Go line by line through the listing below and copy those that hold "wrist".

[Collected data Boundary: Start]

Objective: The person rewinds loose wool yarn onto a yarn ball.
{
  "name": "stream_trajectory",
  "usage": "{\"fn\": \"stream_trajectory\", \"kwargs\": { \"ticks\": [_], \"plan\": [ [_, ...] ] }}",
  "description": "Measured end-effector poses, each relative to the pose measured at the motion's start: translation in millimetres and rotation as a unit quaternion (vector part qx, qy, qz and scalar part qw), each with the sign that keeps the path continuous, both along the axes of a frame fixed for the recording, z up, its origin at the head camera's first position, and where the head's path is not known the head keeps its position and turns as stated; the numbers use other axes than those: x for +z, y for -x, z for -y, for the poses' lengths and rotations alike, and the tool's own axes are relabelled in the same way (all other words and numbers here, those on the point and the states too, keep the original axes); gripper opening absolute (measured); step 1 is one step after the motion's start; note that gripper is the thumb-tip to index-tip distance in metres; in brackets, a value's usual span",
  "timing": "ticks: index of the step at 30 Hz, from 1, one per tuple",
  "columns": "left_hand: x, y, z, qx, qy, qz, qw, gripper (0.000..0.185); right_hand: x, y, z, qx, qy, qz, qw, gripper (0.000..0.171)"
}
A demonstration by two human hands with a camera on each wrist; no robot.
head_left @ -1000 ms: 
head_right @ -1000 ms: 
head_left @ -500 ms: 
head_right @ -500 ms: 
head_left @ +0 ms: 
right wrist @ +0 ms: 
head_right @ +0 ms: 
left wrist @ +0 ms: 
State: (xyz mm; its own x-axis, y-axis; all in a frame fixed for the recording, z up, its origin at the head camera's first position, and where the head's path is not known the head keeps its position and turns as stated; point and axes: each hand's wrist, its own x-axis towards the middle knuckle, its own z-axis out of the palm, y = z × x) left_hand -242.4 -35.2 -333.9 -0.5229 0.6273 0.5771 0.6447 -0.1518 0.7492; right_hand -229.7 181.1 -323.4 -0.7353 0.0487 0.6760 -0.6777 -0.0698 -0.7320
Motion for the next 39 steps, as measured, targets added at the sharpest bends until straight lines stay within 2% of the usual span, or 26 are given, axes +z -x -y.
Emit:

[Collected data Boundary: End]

▶ **Response area**
A demonstration by two human hands with a camera on each wrist; no robot.
right wrist @ +0 ms: 
left wrist @ +0 ms: 
State: (xyz mm; its own x-axis, y-axis; all in a frame fixed for the recording, z up, its origin at the head camera's first position, and where the head's path is not known the head keeps its position and turns as stated; point and axes: each hand's wrist, its own x-axis towards the middle knuckle, its own z-axis out of the palm, y = z × x) left_hand -242.4 -35.2 -333.9 -0.5229 0.6273 0.5771 0.6447 -0.1518 0.7492; right_hand -229.7 181.1 -323.4 -0.7353 0.0487 0.6760 -0.6777 -0.0698 -0.7320

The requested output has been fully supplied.